◆ **TO DO**: Check every line below, and copy those that include "from".

Start of GIVEN DATA

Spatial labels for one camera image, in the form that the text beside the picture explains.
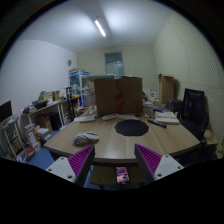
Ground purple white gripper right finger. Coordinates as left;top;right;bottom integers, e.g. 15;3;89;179
134;144;183;184

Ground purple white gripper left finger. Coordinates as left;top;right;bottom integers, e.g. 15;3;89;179
46;145;95;186

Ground black round mouse pad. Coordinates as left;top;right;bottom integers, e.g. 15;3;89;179
115;120;149;136

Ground smartphone with lit screen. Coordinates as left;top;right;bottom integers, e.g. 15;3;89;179
116;167;130;184

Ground crumpled grey white cloth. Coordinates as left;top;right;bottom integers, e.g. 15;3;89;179
73;132;99;146

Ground black pen-like remote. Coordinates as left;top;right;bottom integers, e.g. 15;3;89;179
148;119;167;128

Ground white papers on table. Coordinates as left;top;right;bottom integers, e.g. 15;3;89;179
74;115;95;123

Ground white book stack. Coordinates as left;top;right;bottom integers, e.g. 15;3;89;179
155;112;179;125

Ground wooden side desk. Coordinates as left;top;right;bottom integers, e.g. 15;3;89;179
22;101;71;132

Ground black office chair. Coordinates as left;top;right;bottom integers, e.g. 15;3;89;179
178;88;209;140

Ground large brown cardboard box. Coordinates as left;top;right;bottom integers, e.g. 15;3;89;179
94;77;143;115

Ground tall cardboard box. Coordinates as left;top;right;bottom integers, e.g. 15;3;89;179
158;74;174;104

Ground blue white boxed appliance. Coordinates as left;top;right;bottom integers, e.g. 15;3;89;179
69;69;89;96

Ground black monitor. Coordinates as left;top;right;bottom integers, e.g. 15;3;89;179
0;101;12;123

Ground window with frosted glass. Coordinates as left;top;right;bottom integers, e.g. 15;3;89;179
105;52;124;76

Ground fluorescent ceiling light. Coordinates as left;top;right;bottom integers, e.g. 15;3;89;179
94;20;106;37

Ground white wire shelf rack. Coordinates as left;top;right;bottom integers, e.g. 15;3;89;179
0;115;25;159

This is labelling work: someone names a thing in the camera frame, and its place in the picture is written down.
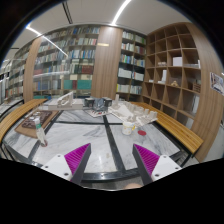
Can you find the wooden cubby shelf unit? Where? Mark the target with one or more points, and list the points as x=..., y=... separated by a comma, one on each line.
x=181, y=68

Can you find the red bottle cap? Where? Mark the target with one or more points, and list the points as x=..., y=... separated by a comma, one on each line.
x=141, y=132

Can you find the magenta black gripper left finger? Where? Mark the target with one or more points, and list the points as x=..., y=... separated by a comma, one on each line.
x=70, y=166

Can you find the white paper cup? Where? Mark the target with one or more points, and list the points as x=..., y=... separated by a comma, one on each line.
x=127, y=128

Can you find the white city model right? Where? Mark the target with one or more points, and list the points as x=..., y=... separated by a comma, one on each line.
x=129, y=112

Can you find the wooden bench right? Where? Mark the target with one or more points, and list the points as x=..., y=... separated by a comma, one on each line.
x=187, y=137

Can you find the white building model left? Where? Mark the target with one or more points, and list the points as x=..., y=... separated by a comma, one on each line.
x=64, y=102

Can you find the clear plastic water bottle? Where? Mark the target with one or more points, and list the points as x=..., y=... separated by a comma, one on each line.
x=40, y=132

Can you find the wooden bench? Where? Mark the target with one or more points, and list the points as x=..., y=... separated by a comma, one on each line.
x=187, y=137
x=18, y=113

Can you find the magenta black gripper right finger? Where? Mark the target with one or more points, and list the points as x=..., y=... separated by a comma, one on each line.
x=151, y=166

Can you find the dark glass building model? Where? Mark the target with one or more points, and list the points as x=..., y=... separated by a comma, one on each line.
x=98, y=104

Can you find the poster on right wall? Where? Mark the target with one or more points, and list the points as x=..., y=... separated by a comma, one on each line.
x=216, y=83

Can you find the bookshelf wall with books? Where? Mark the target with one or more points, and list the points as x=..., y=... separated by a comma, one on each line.
x=86, y=60

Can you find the wooden bench left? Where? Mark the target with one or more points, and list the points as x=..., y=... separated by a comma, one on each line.
x=18, y=113

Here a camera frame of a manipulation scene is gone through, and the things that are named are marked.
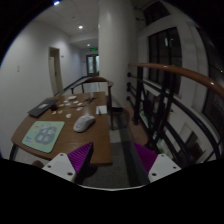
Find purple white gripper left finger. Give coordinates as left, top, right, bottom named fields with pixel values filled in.
left=43, top=142, right=94, bottom=182

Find white paper card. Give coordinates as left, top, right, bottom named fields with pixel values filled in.
left=96, top=106, right=107, bottom=115

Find white computer mouse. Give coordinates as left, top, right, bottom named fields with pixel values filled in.
left=73, top=115, right=96, bottom=133

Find brown wooden table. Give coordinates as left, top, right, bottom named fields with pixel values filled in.
left=9, top=92, right=112, bottom=166

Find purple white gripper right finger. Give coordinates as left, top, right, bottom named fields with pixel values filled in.
left=134, top=143, right=180, bottom=182

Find wooden handrail with black railing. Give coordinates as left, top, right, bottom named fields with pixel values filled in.
left=127, top=62, right=224, bottom=167

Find green illustrated mouse pad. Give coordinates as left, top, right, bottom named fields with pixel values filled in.
left=22, top=121, right=65, bottom=153

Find wooden chair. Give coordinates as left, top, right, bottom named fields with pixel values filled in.
left=70, top=76, right=114, bottom=130

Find dark closed laptop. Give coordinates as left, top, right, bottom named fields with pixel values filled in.
left=28, top=100, right=57, bottom=118

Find side door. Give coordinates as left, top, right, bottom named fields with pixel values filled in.
left=49, top=47, right=63, bottom=96

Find black eyeglasses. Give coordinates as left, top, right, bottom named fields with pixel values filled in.
left=84, top=97, right=96, bottom=103

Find door at corridor end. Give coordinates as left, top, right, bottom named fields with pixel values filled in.
left=86, top=54, right=99, bottom=76

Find small black cup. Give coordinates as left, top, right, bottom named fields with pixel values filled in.
left=50, top=104, right=57, bottom=111

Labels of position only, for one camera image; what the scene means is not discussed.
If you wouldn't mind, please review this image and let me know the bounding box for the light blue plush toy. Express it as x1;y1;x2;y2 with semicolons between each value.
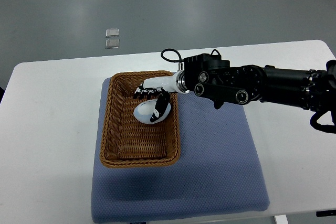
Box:
133;99;171;125

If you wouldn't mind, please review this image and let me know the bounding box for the brown wicker basket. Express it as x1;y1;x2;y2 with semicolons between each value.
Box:
99;70;181;168

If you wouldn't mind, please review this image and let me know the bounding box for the upper metal floor plate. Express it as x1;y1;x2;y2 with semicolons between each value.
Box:
106;28;119;38

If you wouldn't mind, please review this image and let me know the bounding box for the blue quilted mat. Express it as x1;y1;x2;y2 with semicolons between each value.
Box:
90;69;270;223

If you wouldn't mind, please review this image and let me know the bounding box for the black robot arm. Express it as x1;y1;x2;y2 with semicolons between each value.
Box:
175;49;335;133

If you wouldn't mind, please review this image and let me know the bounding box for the white table leg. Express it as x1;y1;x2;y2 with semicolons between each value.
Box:
274;215;289;224

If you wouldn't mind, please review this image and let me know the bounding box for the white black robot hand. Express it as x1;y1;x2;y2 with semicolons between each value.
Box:
133;70;185;115

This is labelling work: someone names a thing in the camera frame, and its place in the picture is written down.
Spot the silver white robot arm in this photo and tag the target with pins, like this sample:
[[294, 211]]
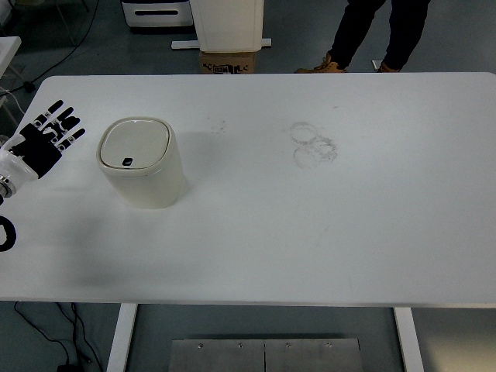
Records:
[[49, 133]]

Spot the grey metal base plate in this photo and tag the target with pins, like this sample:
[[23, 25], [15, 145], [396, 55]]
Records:
[[265, 355]]

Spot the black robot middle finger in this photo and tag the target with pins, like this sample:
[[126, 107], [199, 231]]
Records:
[[66, 113]]

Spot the grey floor socket plate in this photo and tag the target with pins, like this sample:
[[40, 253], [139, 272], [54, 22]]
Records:
[[376, 64]]

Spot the white table leg right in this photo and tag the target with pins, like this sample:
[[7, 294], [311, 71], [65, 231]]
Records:
[[407, 336]]

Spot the cream plastic trash can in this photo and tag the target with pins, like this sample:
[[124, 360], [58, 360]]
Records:
[[140, 158]]

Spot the white side table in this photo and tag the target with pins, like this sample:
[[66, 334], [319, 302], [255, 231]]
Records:
[[9, 47]]

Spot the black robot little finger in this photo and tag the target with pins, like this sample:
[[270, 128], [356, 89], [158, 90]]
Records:
[[67, 142]]

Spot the black ring object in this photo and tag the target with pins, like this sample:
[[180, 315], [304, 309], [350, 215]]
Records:
[[10, 234]]

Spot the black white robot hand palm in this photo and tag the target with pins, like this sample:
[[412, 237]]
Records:
[[27, 156]]

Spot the white table leg left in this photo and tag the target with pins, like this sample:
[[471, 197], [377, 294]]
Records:
[[122, 338]]

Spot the white floor bar foot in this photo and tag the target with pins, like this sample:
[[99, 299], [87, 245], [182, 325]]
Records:
[[194, 44]]

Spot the white drawer cabinet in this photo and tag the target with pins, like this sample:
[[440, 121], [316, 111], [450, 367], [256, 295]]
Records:
[[154, 16]]

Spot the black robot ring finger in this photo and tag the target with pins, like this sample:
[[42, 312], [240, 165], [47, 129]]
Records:
[[63, 127]]

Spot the brown cardboard box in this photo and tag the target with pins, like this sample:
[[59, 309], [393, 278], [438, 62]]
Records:
[[227, 63]]

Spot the white table leg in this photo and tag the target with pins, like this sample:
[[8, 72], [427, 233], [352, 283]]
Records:
[[122, 338], [407, 336]]

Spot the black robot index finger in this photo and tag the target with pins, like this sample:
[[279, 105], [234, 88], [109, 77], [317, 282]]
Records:
[[42, 118]]

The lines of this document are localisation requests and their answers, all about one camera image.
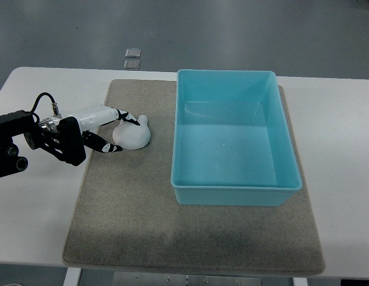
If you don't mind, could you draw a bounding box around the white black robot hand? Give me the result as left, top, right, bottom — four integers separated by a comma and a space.
35, 103, 140, 166

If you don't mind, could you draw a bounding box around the white table leg left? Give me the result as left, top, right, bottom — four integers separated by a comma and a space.
63, 268, 82, 286

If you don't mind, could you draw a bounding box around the blue plastic box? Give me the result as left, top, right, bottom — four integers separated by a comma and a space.
171, 69, 303, 206

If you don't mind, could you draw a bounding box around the grey felt mat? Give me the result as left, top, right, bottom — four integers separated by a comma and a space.
62, 79, 325, 276

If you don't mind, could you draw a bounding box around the white bunny toy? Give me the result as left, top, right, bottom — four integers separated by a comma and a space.
112, 115, 151, 150

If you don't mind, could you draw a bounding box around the white table leg right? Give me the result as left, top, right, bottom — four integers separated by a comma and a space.
293, 277, 309, 286

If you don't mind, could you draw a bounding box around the metal table crossbar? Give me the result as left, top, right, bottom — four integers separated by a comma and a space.
112, 272, 262, 286

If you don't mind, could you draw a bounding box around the white table leg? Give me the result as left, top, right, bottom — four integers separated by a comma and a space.
63, 268, 82, 286
293, 277, 309, 286

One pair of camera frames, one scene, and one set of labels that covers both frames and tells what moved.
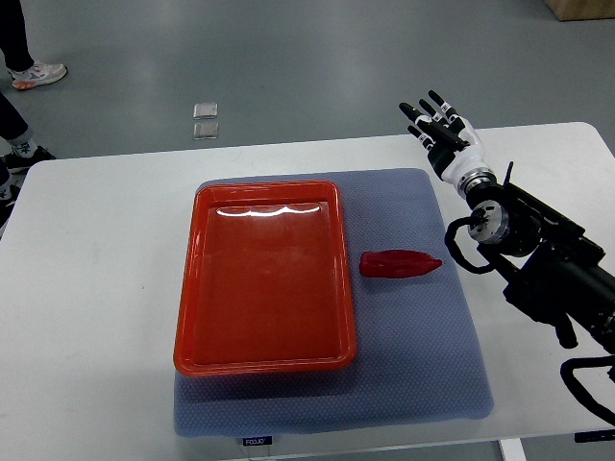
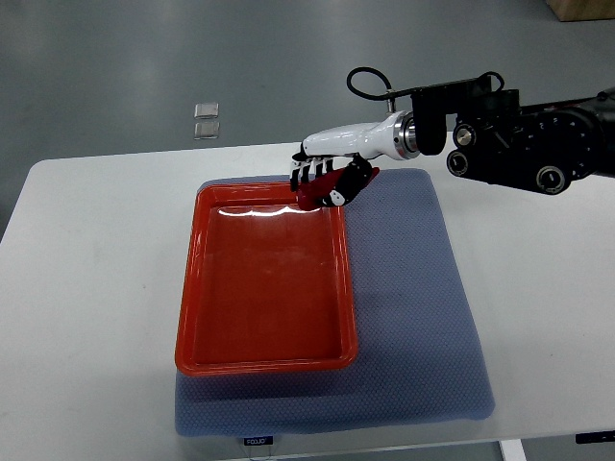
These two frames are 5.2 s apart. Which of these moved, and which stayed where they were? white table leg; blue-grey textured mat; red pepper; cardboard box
Moved: red pepper
Stayed: white table leg; blue-grey textured mat; cardboard box
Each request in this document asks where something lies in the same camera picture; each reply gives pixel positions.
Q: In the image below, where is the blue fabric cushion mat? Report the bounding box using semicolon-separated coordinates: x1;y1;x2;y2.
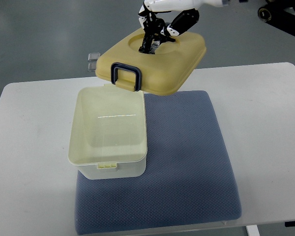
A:
75;90;242;235

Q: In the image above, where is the black clamp under table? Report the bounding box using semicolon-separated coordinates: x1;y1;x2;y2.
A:
285;221;295;228

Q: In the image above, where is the yellow storage box lid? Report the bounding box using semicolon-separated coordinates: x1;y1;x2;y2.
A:
95;29;207;96

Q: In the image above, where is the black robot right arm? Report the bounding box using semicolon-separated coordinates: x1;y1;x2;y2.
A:
257;0;295;37

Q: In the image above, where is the white storage box base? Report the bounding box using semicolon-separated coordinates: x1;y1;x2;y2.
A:
68;84;148;180

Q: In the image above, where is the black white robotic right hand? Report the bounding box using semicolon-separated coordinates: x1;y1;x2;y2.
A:
138;0;229;54

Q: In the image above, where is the white table leg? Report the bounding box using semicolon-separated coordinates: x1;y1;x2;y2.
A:
246;225;260;236

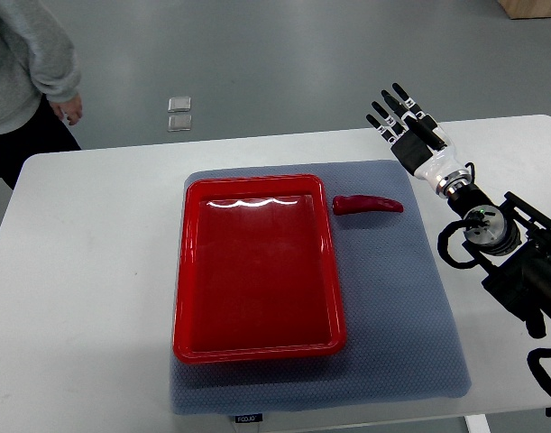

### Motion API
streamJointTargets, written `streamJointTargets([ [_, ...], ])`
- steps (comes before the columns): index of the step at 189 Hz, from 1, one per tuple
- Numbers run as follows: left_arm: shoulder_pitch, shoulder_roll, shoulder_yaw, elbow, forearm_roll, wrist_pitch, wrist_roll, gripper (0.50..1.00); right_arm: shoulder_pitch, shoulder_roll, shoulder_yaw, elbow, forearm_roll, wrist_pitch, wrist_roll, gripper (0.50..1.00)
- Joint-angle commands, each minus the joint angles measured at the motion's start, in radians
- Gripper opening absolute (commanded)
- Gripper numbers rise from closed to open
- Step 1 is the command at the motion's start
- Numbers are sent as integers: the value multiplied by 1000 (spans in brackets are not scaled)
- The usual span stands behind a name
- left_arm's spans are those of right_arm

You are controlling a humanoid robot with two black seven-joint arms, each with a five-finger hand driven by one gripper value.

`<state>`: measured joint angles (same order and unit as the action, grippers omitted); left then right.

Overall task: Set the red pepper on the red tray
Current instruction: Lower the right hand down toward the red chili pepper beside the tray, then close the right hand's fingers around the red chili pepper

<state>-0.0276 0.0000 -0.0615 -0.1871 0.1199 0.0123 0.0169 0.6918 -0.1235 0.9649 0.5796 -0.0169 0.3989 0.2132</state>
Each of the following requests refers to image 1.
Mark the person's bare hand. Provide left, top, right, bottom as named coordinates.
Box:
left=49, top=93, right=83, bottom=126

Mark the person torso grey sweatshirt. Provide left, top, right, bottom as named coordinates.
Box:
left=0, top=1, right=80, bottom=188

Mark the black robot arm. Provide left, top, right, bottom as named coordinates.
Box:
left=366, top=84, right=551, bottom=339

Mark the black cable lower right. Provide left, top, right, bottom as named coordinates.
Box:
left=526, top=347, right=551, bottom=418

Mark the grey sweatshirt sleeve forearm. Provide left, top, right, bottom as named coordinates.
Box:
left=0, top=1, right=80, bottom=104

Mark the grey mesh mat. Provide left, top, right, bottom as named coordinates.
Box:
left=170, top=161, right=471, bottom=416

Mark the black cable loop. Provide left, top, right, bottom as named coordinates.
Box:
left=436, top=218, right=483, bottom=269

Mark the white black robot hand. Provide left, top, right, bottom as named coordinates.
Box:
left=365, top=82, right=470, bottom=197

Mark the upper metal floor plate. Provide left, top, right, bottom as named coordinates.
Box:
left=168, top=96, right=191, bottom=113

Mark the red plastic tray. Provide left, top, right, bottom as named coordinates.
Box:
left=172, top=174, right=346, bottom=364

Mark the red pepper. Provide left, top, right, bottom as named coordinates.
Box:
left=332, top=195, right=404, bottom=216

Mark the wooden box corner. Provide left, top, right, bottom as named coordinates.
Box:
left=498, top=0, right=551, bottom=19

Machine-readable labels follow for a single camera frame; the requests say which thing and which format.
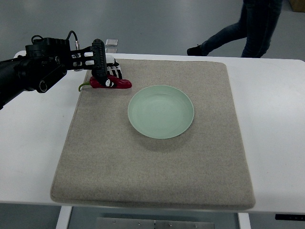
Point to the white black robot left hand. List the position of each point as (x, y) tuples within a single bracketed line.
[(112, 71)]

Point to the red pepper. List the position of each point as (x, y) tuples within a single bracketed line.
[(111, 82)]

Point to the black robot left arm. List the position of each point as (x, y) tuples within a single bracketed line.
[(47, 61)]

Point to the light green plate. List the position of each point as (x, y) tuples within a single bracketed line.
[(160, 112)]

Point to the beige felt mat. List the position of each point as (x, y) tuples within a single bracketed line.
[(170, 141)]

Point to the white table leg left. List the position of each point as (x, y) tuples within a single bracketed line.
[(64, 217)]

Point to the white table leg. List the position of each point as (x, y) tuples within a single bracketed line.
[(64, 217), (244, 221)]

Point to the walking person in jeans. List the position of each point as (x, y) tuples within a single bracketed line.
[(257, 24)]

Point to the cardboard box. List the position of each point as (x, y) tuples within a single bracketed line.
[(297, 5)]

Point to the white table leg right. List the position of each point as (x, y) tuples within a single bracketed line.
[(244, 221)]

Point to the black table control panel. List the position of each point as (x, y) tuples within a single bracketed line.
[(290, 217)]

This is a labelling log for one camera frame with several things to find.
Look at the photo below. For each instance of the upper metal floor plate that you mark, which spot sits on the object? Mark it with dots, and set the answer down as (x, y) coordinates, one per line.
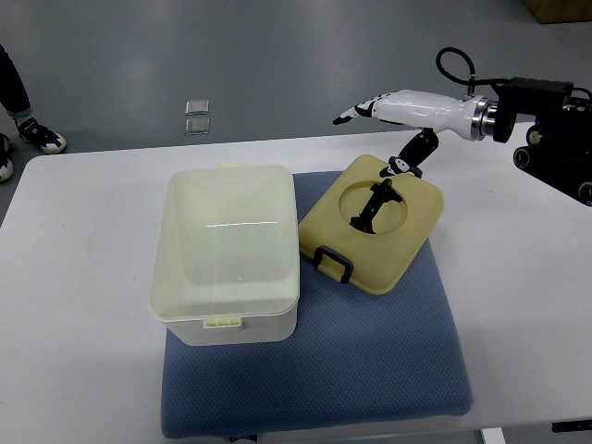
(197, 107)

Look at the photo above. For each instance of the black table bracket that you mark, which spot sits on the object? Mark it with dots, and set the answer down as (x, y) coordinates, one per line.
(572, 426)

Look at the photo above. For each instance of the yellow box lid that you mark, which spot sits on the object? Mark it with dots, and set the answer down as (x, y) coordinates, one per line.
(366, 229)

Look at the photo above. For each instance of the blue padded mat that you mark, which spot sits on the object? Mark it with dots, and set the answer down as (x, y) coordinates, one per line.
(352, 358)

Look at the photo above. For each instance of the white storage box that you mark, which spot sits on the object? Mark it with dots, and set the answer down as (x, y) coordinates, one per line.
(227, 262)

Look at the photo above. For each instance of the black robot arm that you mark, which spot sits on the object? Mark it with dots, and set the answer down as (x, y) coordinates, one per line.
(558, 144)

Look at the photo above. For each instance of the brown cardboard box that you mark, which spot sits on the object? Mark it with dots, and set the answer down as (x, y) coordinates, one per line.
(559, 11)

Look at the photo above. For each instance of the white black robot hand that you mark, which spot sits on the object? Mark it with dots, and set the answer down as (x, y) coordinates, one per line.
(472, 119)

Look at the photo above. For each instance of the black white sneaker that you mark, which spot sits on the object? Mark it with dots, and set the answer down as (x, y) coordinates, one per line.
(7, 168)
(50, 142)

End of GIVEN DATA

◆ **ANSWER SECTION**:
- steps (comes before the columns): index of the step at 189 Hz, from 1, one per tuple
- Gripper numbers rise from closed to open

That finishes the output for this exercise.